Legacy of the POD
By Laura Mills
Back in March, when I decided to put my house up for sale, I loaded a 12 x 6-foot POD with things I figured my daughter and I wouldn’t miss for a few months. The POD was placed in storage somewhere I don’t remember, and honestly, I haven’t thought about it since—except for a brief moment each month when my credit card statement has reminded me about the fee.
I’ve lived in my new house a little over two months now, and I was correct: we haven’t really missed a thing in there. Truthfully, I don’t even remember what exactly is in my POD, other than a rocking chair, a nightstand, holiday decorations, the old crib mattress, maybe a lamp or two, and miscellaneous toys and knick-knacks. It’s been kind of nice, actually, having an amorphous place like “storage” in which to hide these things that I wanted to keep yet can obviously live without. Also, it’s been comforting to be able to assume that anything still unaccounted-for waits for us there. (“Where are those jeans? Oh, they must be in the POD, in storage.”)

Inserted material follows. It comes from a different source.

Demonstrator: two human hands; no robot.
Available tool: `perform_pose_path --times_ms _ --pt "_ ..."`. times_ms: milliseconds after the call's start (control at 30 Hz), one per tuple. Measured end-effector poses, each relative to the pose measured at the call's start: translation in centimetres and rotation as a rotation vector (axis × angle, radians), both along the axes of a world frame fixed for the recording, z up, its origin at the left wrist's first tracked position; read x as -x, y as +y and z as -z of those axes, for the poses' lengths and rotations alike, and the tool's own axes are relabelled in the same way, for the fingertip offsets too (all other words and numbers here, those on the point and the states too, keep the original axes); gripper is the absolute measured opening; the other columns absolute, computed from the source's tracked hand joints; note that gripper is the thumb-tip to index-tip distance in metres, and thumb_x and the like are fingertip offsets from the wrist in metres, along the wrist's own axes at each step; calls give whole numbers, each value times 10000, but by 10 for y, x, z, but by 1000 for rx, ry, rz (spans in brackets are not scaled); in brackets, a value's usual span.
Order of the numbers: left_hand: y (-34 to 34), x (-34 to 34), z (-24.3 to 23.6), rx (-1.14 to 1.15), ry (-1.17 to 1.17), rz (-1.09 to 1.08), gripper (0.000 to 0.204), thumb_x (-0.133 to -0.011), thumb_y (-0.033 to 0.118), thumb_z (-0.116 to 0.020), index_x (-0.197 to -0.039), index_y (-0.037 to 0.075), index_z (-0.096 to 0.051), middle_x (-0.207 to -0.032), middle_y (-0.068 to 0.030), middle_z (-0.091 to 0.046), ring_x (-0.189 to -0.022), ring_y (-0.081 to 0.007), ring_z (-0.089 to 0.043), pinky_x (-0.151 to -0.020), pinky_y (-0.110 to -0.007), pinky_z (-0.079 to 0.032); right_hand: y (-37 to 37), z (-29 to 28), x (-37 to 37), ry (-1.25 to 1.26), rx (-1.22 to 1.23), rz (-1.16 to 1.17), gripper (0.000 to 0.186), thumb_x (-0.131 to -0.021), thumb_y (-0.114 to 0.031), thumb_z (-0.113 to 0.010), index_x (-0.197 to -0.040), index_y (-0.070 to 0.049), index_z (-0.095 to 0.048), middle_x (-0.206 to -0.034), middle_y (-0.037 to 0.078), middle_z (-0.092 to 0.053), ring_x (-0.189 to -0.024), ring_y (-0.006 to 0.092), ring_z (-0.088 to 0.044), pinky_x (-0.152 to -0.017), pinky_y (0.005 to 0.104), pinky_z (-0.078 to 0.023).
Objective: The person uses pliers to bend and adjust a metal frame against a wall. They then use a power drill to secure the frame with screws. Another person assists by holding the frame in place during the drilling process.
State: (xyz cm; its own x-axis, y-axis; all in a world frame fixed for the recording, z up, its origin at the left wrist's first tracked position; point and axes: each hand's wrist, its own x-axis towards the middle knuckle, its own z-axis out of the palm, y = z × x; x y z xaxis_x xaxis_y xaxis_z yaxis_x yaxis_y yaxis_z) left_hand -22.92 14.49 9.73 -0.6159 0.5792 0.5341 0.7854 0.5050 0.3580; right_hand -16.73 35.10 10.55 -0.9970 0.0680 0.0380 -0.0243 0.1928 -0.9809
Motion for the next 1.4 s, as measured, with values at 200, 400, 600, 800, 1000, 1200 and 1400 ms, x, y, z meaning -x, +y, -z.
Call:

Yet I can’t go on paying the monthly fee forever, so I’ve arranged for my POD to arrive home next week. I’m nervous, as I’m still in the process of unpacking all the boxes the movers delivered back in July. What in the world am I going to do with all that additional stuff? I’ve had visions of me not even opening the POD, of instead selling it to the highest bidder sight-unseen with a wish for peace and happiness. It’s tempting. But more than likely I’ll unload it all into my garage. I’ve promised myself that I’ll comb through the items and weed out again…. But determining what I don’t need and then purging are two different beasts; letting go is, I know, harder—a lot harder—than just thinking or saying I’ll do it.